SQLite is a C-language library that implements a small, fast, self-contained, high-reliability, full-featured, SQL database engine. SQLite is the most used database engine in the world. SQLite is built into all mobile phones and most computers and comes bundled inside countless other applications that people use every day. More Info: SQLite

My Learning:

Sqlite is a fantastic embedded database - light weight, easy to use and almost Zero Configuration. I would prefer to call it ZMQ of DataBase 😉

Blunder:

As part of our design: we had to persist a bunch of parametric information per user session (few MBs). This information is not required outside the user session. But, it would be reused when the user comes back. Session - is local running on a windows box. We decided to use sqlite as our backend persistence mechanism; as there was no installation or specific configuration required to set sqlite up.

Since there are parallel read write happening, we had to use the WAL: Write Ahead Logging journal mode.

We did couple of blunders:

Blunder #1 - Insert ONE at a time

When an action occured - we opened the db connection, inserted record and closed it.
We didn’t want to keep the connection open, throughout the session - as there were chances of software crash - which could potentially corrupt he database.
But as time went by, the number of actions became HUGE (order of millions - automated). At this point - Opening and closing the connection for every action, started to hurt us (high latency and low throughtput). Coz, the time taken to open and close a connection (~300ms) was adding up.

Solution: Microbatching: Batched about 500 actions together - open the connection once, inserted all 500 actions in one shot and closed - Transaction. Worst case, we would loose less than 500 actions, and that tradeoff was acceptable.

Blunder #2 - Mounted Drive:

The db had to be persisted on a mounted Linux drive (there are reason for this, I won’t go into details).
As the session started - the app created a sqliteDB directly on the mounted drive and started inserting.
Since we were using WAL mode - there were temporary files getting created and deleted on the mounted drive during every transaction.
As time went by - the reliablity of the drive/driver went down, and retries didn’t help keep up. The throughput significantly got impacted and multiple errors started showing up.

alt Components

Solution: During the session, create the db in a local (temp) drive, and end of sesssion copy it into the mounted drive. Similarly, when session restarts - copy from mounted drive on to a new temp location and consume it; and copy it back on completion.

alt Components

Never EVER - read or write an Sqlite Database from a mounted Drive. It usually works, but when it doesn’t - its a nightmare.

Blunder #3 - Lazy Load:

When a specific information was required - we opened the db connection, executed the “select” query and return the results.
Again: We didn’t want to keep the connection open, throughout the session - as there were chances of software crash - which could potentially corrupt he database.
The read was implemented in a “Lazy - On demand” fashion - so that only the minimum required information was read on demand.
Reading only the required info is an ideal design - why would we ever read more that what is required? GraphQL - is a good example of how to design minimilistic API.
But the challenge in our (specific) case: was the number of reads - it was about 600reads in less than 50 milliseconds. And each one had to open and close the connection (which takes ~50ms).
Since it was a high throughput system, the overhead of lazy read was slowing down the entire software.

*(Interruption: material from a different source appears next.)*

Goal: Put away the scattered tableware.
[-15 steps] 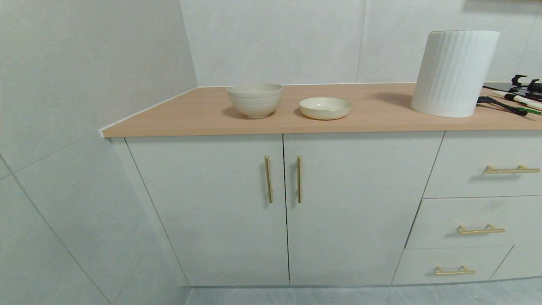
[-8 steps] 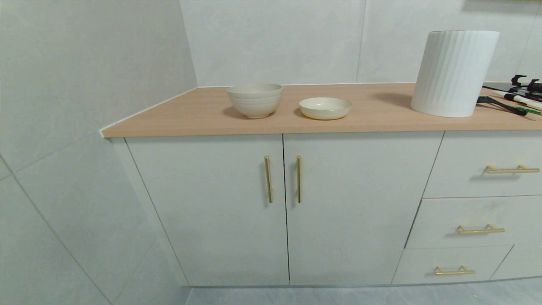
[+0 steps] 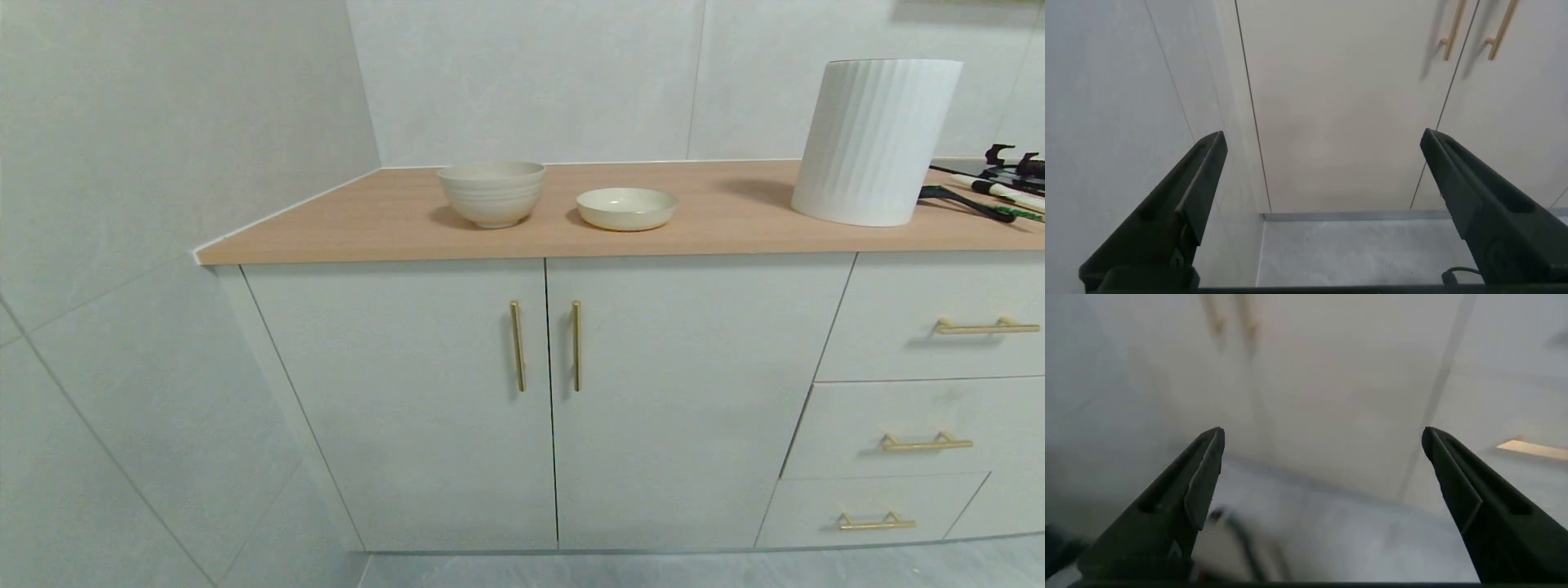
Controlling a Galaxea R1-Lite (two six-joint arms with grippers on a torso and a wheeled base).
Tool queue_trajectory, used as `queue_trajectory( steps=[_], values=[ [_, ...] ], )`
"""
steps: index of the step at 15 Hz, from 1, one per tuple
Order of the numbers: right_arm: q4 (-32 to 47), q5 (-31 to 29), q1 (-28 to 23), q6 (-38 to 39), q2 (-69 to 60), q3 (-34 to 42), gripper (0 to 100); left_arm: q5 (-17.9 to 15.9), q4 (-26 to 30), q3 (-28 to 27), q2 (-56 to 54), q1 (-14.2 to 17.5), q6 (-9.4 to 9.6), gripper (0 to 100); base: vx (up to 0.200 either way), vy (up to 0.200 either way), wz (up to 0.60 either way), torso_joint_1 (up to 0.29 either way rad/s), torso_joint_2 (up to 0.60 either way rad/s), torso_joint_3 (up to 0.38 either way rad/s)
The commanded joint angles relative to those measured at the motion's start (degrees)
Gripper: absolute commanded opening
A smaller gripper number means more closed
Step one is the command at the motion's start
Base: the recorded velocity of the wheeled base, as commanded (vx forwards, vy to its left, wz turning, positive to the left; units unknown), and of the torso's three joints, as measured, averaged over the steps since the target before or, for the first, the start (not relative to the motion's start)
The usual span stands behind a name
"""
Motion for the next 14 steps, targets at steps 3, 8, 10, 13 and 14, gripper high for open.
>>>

Solution: PreFetch Require Information

Since we knew the sequence in which the actions are performed, we redesigned the query to read “more” records than required.
Then created an in memory cache [index/map] to hold the data and filter based on Client Query.
Read from DB would occur only if there is a cache miss.
The cache was a rolling buffer with LRU (Least Recently Used) and a watermark (memory or count), so that the RAM didn’t explode.
When a new read from DB was required, if the cache is full - we delete the oldest item and read from DB and add it to cache.
No change to the Client API. Only the Data Acess Layer changed. 😉

Conclusion:

As always on hindsight, the solution looks trivial and obvious. Since, we were using Sqlite for the first time and initially didn’t reallize the data could grow exponentially - had to learn (Adapt) the hard way. Esp, when these are running in production - you need scheme’s to manage old vs new verisons of software (read, backward compatibility).

Tech SqliteDB